TASK |
Give back exactly the lines of the data below, starting with the line that has "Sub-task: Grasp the" and going on through the line that has "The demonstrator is".
-----
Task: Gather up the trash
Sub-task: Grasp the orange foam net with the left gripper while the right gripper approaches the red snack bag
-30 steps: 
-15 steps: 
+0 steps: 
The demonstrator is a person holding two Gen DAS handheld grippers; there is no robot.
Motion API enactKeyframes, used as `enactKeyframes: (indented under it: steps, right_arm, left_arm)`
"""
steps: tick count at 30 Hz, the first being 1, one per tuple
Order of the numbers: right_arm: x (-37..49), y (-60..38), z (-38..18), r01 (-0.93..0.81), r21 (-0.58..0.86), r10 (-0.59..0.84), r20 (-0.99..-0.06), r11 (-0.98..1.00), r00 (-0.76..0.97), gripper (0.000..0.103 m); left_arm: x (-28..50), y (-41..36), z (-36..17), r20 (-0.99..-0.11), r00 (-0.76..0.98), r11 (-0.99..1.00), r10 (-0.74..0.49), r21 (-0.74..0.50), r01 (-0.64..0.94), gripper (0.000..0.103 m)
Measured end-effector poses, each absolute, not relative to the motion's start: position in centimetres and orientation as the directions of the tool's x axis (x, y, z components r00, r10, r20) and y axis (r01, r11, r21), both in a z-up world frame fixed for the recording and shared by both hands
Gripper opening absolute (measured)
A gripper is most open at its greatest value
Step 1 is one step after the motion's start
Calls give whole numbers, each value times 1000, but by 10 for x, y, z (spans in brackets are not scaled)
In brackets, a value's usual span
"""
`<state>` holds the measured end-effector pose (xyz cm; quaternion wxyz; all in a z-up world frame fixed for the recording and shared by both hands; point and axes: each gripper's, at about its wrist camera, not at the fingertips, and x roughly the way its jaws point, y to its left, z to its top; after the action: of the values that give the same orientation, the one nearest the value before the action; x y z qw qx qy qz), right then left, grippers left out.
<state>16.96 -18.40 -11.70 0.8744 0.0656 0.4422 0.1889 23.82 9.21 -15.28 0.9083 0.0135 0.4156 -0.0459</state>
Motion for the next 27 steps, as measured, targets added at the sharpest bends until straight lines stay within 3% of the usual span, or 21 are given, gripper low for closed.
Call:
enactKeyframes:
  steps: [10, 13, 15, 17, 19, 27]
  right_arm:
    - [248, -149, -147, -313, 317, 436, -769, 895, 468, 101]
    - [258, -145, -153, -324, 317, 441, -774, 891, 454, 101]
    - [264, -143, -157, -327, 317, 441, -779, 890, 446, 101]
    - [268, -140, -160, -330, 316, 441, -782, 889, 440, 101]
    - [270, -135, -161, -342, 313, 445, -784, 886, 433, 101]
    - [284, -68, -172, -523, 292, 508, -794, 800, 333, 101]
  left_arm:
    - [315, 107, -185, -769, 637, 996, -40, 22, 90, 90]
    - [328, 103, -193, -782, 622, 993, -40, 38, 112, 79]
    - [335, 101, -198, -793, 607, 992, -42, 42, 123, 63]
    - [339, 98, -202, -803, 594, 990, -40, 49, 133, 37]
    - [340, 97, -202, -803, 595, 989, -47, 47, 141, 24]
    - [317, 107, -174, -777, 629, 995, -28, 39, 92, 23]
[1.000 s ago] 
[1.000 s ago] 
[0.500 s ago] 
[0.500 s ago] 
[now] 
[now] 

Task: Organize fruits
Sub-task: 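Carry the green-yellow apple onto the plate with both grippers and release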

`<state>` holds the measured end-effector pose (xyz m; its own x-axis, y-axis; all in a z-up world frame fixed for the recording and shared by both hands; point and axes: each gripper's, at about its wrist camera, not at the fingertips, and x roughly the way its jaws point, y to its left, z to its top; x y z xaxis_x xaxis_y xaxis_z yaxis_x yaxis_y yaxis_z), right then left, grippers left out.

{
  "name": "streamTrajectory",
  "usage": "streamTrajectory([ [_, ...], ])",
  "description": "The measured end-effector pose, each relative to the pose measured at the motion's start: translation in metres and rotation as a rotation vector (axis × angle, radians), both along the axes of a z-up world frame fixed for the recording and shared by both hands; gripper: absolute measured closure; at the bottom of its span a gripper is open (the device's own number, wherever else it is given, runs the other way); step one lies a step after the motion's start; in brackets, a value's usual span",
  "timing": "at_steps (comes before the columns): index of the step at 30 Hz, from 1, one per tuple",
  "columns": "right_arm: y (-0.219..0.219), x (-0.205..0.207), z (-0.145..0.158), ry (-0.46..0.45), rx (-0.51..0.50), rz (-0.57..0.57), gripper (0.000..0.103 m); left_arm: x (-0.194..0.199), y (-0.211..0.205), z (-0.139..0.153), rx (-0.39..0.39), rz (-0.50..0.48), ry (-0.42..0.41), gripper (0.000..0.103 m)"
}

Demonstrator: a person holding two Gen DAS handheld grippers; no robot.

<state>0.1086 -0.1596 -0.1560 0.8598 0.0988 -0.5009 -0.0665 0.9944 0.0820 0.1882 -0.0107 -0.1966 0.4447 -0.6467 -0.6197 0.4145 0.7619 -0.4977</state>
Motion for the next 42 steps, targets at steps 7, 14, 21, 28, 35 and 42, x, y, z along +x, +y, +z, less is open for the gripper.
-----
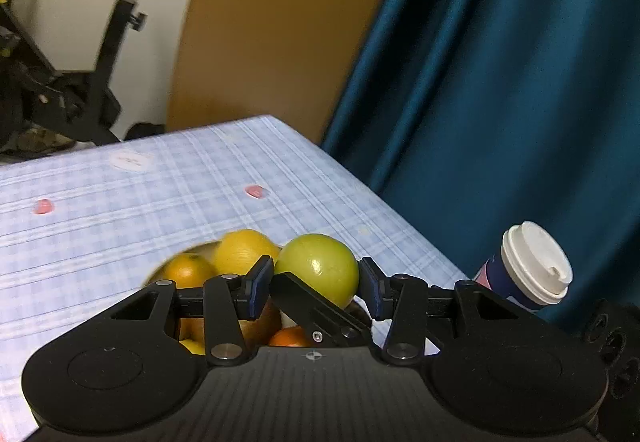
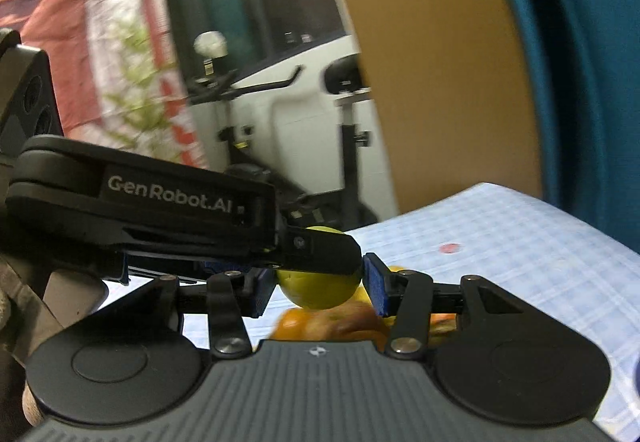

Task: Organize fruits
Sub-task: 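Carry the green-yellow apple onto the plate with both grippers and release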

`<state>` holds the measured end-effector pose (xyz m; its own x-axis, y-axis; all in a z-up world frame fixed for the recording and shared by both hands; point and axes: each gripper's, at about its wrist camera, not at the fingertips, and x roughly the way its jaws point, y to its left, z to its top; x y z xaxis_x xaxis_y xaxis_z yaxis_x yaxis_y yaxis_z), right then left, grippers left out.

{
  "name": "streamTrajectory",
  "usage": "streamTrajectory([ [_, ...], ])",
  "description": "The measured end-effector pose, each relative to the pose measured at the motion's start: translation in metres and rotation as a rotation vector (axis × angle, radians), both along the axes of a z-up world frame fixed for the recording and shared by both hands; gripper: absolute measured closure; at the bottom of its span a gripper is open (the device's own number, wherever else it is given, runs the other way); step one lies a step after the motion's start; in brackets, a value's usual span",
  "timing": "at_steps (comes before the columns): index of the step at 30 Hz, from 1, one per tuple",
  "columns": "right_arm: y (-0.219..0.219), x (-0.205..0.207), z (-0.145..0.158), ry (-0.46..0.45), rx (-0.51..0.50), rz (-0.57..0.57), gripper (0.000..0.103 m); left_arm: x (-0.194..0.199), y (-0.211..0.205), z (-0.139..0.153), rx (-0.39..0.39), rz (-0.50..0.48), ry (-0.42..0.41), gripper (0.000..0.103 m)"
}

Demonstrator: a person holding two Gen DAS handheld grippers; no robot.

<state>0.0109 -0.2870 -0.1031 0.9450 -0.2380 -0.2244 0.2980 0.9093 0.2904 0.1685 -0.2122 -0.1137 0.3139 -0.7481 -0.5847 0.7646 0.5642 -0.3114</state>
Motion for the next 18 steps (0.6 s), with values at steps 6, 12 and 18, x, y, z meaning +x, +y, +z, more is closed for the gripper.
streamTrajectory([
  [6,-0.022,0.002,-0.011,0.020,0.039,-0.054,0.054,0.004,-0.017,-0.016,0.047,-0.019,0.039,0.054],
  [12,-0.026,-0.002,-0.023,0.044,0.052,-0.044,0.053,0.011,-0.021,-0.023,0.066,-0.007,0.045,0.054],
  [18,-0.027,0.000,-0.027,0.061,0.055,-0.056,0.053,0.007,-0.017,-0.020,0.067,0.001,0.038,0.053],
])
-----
REPLY TO THE TASK |
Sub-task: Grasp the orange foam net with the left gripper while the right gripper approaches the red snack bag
-30 steps: 
-15 steps: 
+0 steps: 
The demonstrator is a person holding two Gen DAS handheld grippers; there is no robot.

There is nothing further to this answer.